A "Rapid-Learning" Health Care System

    • January 18, 2007

The Rapid Learning Project, based at George Washington University and funded by the Robert Wood Johnson Foundation, is exploring national strategies to accelerate the pace at which we learn about best uses of new biomedical technologies, products and treatments. As more patient data are housed in electronic health records, and the power of the Internet and computing systems continue to grow, experts believe the U.S. can create a national system of real-time reporting of millions of patients' clinical experiences to national databases.

The ability to network across medical databases, thus accessing vast numbers of anonymized patient records, holds enormous potential for advancing collaborative health policy and clinical research. Ultimately, the aim is to gather information on new treatments, drugs and medical technologies much faster than is currently possible so that physicians can immediately apply the findings in medical practice and better tailor care to patients.

In the January 26, 2007, online issue of Health Affairs, researcher Lynn Etheredge, a consultant with the Rapid Learning Project, writes about the potential of a Rapid-Learning Health System and ways it can accelerate our ability to fill in gaps in the clinical evidence base. Here, Etheredge offers additional views on a Rapid-Learning Health System.

Q: What exactly is a Rapid-Learning Health System and how is different from what we have now?
A:
Compatible electronic health records from the private and public sector can be merged into research databases and rapid-learning networks that contain clinical information on tens of millions of patients. With large databases and networks, we can learn from real-world experience and eventually do it in real time. In other words, we can rapidly develop new evidence, learn from it, and apply these learnings to medical practice and health policy.

Right now, physicians are trying to use an inadequate evidence base-built on a patchwork of small-sample studies and proprietary databases-to determine how to treat patients. Often, existing studies don't pertain to the 'typical patient' who walks into their offices.

Q: What is the ultimate goal for a Rapid-Learning Health System?
A:
At the macro level, the long-term national goal for our health care system should be to learn about the best uses of new technologies and therapies as quickly as we develop them. Private-sector leadership organizations and the federal government will be the primary drivers for a Rapid-Learning Health System and national standards for the inter-operability of databases. As a health policy, the federal government should aim for a health care system that automatically learns about the best uses of new technologies and drugs-and procedures-as fast as they are developed. Currently, there is no system for evaluating new procedures and they represent a much larger portion of annual health care costs than do drugs.

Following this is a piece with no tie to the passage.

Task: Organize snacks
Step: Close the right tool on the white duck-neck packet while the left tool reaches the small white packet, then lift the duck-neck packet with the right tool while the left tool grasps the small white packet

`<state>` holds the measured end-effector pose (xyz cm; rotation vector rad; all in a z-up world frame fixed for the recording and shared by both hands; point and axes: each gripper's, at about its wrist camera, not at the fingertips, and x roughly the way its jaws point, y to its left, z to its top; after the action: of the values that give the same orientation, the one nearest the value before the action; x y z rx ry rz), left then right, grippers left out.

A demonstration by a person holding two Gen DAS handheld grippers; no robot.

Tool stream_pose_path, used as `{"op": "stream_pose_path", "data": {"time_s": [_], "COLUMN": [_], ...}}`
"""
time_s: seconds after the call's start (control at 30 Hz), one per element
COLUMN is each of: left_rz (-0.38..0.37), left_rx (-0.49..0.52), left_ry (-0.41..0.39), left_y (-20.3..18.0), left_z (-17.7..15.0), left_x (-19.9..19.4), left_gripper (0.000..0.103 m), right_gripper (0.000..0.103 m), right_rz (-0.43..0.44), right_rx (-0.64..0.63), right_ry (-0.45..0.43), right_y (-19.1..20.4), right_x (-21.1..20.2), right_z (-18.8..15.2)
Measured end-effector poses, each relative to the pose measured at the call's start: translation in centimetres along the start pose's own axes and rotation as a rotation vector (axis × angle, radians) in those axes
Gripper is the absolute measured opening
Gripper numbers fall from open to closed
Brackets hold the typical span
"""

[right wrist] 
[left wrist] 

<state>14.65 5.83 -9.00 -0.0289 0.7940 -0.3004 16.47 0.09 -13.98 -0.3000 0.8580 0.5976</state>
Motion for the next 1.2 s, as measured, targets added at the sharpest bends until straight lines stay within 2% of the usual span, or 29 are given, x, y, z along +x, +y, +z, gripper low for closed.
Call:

At the micro level, a Rapid-Learning Health System makes it possible for physicians and patients to answer the question, "What does this drug or technology mean for a patient like me?" We can come very close to personalizing treatment decisions around drugs, procedures and devices.

Q: What can large research databases built around electronic health records tell us that we can not learn from randomized clinical trials?
A:
Electronic health records contain information on all kinds of patients-including population groups not well-represented in randomized clinical trials: children, women of child-bearing age, people with multiple chronic conditions, as well as the Medicare and Medicaid populations, which include 85 million enrollees and account for $600 billion in federal expenditures annually.

There is an inferential gap in the evidence base. Patients come in who are very different from those in the clinical trials. They want to know how well a particular drug or procedure will work for them. Unfortunately, many drugs and procedures vary widely in how well they work in large population groups. This kind of information is not collected in randomized clinical trials. Clinical trials get to the average. In addition, the randomized clinical trial system is focused on market entry. It uses small groups of carefully selected patients to examine the effectiveness and safety of a new drug or device before it is brought to market. FDA [Food and Drug Administration] requirements on clinical trials for new drugs usually stop by 18 months, so we don't know the long-term effect of many of the most popular drugs people are taking.

With large databases created from electronic health records, we can understand how well new drugs and technologies work in the real world. We will be able to identify who they work for and who they don't.

Q: Are there organizations that are currently using electronic health records and are well on their way to becoming Rapid-Learning Health Systems?
A:
In the private sector, Kaiser Permanente, and in the public sector, the U.S. Department of Veterans Affairs each has amassed databases containing records for 8 million-plus patients. There will be professional and marketplace competition to provide the best medical care using the best clinical evidence and information. Most large HMOs and many multi-specialty group clinics are also building electronic health record databases. Those who are most successful will be those who invest in this new information technology.